Cincinnati, OH-KY-IN 1,979,202

Sacramento, CA 1,796,857

Kansas City, MO-KS 1,776,062

Milwaukee, WI 1,689,572

Orlando, FL 1,644,561

Indianapolis, IN 1,607,486

San Antonio, TX 1,592,383

Norfolk-Virginia Beach, VA-NC 1,569,541

Las Vegas, NV-AZ 1,563,282

Columbus, OH 1,540,157

Charlotte-Gastonia-Rock Hill, NC-SC 1,499,293

New Orleans, LA 1,337,726

Salt Lake City-Ogden, UT 1,333,914

Greensboro–Winston-Salem–High Point, NC 1,251,509

Austin-San Marcos, TX 1,249,763

Nashville, TN 1,231,311

Providence-Fall River-Warwick, RI-MA 1,188,613

Raleigh-Durham-Chapel Hill, NC 1,187,941

Hartford, CT 1,183,110

Buffalo-Niagara Falls, NY 1,170,111

Memphis, TN-AR-MS 1,135,614

West Palm Beach-Boca Raton, FL 1,131,184

Jacksonville, FL 1,100,491

Rochester, NY 1,098,201

Grand Rapids-Muskegon-Holland, MI 1,088,514

Oklahoma City, OK 1,083,346

Louisville, KY 1,025,598

I would not propose making all of these “city-states” – but, assuming any of you even accept the “city-state” idea in principle, let’s have some discussion on what should be the cutoff point. How long does a metro area have to be before it merits consideration of state status? (My position is, any metro area below that cutoff level should be made a consolidated city-county.)

For a contrary view – disputing the “self-evident” wisdom of consolidating local governments – see the following article by Elinor Olstrom, a polysci professor from Indiana University, from the website of the American Political Science Association: http://www.apsanet.org/PS/march00/ostrom.cfm

Sorry, in my above post I should have said, “How big does a metro area have to be before it merits consideration of state status?” Not, “how long”. I would have assumed polysci to be much too dry a field for Freudian slips . . .

None of the scenarios offer where the SDMB will reside.

I doubt that New York would ever consent to a consolidation model that would result in a phasing out of “New Jersey” jokes.

I expect we’ll have that kind of thing persisting in our culture for a long time, even after a given state is abolished or reconfigured as a political entity.

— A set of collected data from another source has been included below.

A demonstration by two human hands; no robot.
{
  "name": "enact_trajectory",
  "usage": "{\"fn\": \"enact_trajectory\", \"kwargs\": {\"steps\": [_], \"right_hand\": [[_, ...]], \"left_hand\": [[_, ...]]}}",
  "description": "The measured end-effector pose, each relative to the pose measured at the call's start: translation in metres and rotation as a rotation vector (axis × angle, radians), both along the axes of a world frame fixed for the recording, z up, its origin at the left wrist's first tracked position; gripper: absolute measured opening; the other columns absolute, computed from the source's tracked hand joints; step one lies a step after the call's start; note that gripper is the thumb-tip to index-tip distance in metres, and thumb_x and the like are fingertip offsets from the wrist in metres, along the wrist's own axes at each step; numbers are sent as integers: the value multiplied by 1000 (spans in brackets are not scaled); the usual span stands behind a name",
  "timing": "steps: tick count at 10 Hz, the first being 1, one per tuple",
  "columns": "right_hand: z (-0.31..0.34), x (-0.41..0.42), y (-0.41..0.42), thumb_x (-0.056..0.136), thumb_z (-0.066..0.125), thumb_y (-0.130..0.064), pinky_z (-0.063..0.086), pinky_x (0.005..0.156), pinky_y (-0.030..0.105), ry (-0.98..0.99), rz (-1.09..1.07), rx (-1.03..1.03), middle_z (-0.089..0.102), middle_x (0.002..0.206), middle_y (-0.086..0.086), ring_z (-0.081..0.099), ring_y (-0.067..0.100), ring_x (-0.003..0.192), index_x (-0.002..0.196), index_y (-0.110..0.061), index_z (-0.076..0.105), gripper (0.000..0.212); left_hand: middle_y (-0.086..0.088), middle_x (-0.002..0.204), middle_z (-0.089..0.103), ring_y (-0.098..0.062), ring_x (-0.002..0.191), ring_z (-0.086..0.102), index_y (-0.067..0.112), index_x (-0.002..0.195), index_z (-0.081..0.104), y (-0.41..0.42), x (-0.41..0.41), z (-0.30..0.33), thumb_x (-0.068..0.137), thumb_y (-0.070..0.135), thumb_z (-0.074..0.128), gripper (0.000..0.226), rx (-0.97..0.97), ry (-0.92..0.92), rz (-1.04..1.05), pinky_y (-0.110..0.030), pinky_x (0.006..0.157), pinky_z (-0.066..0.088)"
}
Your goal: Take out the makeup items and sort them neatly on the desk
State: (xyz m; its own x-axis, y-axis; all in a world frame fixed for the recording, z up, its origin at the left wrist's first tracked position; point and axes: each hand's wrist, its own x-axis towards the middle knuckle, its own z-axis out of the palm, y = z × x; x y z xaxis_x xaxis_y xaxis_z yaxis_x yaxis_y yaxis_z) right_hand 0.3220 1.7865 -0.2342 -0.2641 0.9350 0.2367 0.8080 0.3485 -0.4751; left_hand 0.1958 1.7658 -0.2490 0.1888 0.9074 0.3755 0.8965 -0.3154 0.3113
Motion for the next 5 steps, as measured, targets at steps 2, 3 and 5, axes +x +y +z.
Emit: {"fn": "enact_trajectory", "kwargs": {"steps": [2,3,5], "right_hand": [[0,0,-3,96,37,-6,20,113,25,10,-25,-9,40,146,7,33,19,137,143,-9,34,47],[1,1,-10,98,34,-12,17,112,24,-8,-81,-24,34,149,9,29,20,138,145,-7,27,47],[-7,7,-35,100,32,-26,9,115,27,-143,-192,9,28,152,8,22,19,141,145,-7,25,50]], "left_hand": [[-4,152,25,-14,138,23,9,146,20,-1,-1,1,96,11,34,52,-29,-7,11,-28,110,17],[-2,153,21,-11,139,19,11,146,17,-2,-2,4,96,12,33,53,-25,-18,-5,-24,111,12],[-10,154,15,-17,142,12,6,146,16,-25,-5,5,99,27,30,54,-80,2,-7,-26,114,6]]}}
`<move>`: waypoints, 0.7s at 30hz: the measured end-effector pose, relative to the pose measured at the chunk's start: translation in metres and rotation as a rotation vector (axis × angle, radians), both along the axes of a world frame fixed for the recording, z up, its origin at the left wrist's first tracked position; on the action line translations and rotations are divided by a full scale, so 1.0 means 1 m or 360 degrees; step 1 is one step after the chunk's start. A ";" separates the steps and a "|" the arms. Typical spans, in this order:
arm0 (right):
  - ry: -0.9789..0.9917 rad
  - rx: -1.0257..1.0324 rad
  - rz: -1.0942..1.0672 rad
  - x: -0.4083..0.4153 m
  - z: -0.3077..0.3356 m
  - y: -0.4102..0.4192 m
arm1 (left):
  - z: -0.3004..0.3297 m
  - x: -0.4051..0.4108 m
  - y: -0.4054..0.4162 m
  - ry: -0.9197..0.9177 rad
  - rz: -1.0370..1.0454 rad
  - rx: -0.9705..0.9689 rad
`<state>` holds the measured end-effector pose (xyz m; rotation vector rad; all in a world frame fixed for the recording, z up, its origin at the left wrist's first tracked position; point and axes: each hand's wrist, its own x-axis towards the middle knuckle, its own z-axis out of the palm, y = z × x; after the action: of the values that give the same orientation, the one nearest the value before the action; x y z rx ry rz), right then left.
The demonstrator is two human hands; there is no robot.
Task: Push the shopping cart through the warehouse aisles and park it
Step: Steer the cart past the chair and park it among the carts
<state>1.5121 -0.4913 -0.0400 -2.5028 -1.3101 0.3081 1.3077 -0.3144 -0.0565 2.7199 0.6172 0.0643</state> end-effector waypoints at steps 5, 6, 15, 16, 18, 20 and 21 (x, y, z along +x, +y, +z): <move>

At least we’ll always have “The Rolling Mills of New Jersey”:
Down in Trenton there is a bar
Where the bums come from near and far
They come by truck, they come by car
The lousy bums of New Jersey
– by John Roberts and Tony Barrand, 1983; to the tune of “The Rolling Hills of the Border”
On the subject of states old and new, there’s an interesting and generally forgotten bit of American history: The area that is now western North Carolina and eastern Tennessee was once slated to be admitted to the Union as our 14th state, the state of Franklin (named for Benjamin Franklin). The project was floated by settlers there in 1784 but a dead letter by 1788. (Perhaps admission to “the Union” is the wrong choice of words here, as this was all when we had the Articles of Confederation, not our present Constitution which was ratified in 1789.) See http://homepages.rootsweb.com/~edwards/frank.html.

I once saw a contemporary leaflet about a proposal by nine adjoining border counties – three from southeastern Kentucky, three from southwestern Virginia, three from northeastern Tennessee – to secede from their respective states and form a new state of “Cumberland.” The idea was that these counties have a common regional culture, and interests, that distinguish them from Kentucky, etc. I’m not sure how seriously it was intended.